• **Problem description**: Pick each line containing the word "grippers" out of the data below.

__________________________________________________

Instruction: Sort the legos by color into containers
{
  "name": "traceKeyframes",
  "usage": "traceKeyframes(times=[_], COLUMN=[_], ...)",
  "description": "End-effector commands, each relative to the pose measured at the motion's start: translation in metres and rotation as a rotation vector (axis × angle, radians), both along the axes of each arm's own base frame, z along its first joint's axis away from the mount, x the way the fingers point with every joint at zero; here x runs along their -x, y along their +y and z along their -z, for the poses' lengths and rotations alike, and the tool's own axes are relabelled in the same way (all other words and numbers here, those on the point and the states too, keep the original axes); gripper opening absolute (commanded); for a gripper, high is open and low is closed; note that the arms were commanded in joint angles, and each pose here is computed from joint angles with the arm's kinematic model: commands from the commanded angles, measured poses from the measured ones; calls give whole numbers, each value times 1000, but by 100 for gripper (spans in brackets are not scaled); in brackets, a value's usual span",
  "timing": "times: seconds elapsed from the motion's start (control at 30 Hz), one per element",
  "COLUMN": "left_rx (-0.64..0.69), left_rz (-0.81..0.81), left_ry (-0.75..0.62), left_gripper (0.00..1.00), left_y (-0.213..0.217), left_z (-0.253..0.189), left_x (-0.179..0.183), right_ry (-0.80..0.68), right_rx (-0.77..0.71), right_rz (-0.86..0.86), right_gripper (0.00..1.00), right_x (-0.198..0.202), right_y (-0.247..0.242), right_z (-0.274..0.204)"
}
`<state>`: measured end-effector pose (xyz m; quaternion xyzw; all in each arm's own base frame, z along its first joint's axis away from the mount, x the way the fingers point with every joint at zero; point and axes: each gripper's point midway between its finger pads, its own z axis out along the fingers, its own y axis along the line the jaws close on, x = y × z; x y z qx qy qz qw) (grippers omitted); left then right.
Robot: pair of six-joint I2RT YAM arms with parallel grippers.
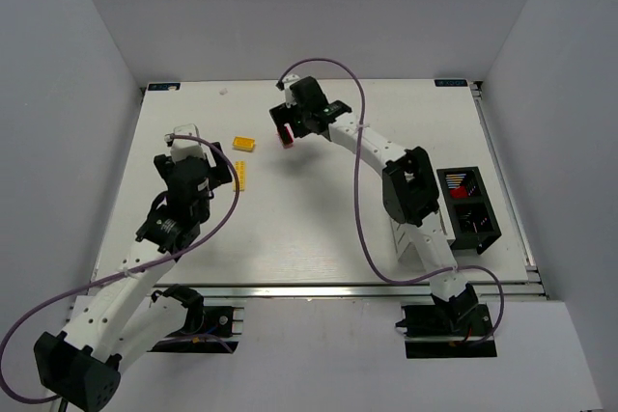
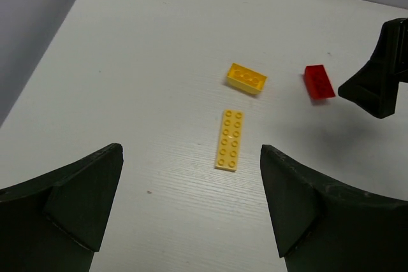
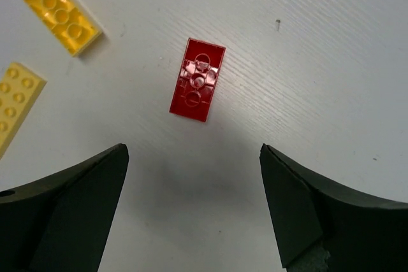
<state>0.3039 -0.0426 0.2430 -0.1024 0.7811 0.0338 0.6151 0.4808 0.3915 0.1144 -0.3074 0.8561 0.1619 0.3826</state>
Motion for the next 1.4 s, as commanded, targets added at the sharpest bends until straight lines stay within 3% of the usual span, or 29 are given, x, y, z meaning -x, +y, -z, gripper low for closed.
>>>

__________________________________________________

• **Solution to the problem**:
`<state>`: measured end-effector pose (xyz m; quaternion xyzw; all in each arm's own base frame, z along its first joint's axis away from the mount, x the way the fingers point with every joint at zero; point and axes: each gripper's point midway between its finger pads, its own z axis out along the fingers, its own y axis along the line the jaws close on, x = y × z; x y z qx qy qz qw) (grippers omitted); left then right.
Robot: pair of six-joint I2RT YAM arms with parallel grippers.

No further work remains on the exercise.